AIM OF THE EXERCISE> Reproduce precisely the lines of the listing below, starting with the line that contains "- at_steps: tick" and stopping after the line that contains "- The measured"; include nothing else.

DATA PROVIDED>
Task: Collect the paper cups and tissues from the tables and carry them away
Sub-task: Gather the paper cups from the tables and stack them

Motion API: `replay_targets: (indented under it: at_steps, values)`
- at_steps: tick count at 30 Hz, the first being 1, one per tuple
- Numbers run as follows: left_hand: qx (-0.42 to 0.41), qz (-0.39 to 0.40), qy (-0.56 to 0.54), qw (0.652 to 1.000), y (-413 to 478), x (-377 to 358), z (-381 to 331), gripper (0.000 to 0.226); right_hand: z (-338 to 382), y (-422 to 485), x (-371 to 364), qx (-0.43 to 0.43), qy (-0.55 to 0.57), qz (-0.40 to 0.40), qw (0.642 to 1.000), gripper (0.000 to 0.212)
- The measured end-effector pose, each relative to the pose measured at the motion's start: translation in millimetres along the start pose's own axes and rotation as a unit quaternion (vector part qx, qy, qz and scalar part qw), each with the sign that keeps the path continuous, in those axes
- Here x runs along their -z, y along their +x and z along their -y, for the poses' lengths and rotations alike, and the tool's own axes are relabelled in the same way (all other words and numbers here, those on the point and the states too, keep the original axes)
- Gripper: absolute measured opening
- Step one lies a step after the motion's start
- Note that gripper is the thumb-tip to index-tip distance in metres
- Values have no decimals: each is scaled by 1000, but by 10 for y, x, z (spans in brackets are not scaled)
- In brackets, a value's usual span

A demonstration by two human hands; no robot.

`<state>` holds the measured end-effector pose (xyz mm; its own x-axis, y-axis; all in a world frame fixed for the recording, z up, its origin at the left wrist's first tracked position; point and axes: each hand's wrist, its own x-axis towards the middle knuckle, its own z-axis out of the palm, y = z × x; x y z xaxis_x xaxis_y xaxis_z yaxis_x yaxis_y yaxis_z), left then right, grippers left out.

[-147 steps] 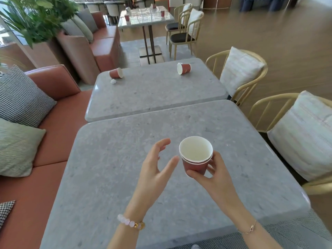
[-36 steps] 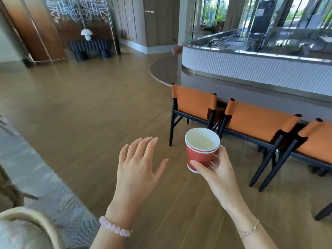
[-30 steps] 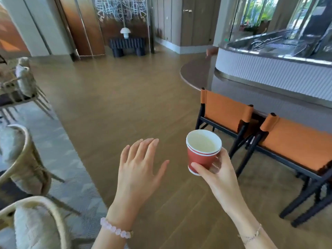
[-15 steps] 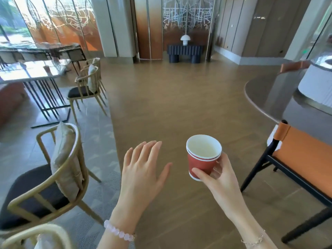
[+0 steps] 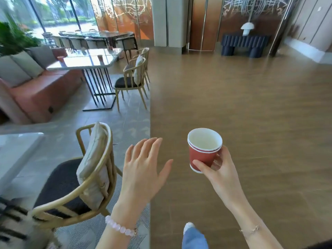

EXPECTED ANSWER>
- at_steps: tick count at 30 Hz, the first being 1, one per tuple
- Numbers run as follows: left_hand: qx (-0.42 to 0.41), qz (-0.39 to 0.40), qy (-0.56 to 0.54), qw (0.652 to 1.000), y (-413 to 478), x (-377 to 358), z (-381 to 331), gripper (0.000 to 0.226); right_hand: z (-338 to 382), y (-422 to 485), x (-371 to 364), qx (-0.43 to 0.43), qy (-0.55 to 0.57), qz (-0.40 to 0.40), qw (0.642 to 1.000), gripper (0.000 to 0.212)
- The measured end-effector pose, each relative to the pose measured at the motion's start: translation in millimetres along the start pose's own axes and rotation as a unit quaternion (vector part qx, qy, qz and scalar part qw), each with the sign that keeps the path continuous, in those axes

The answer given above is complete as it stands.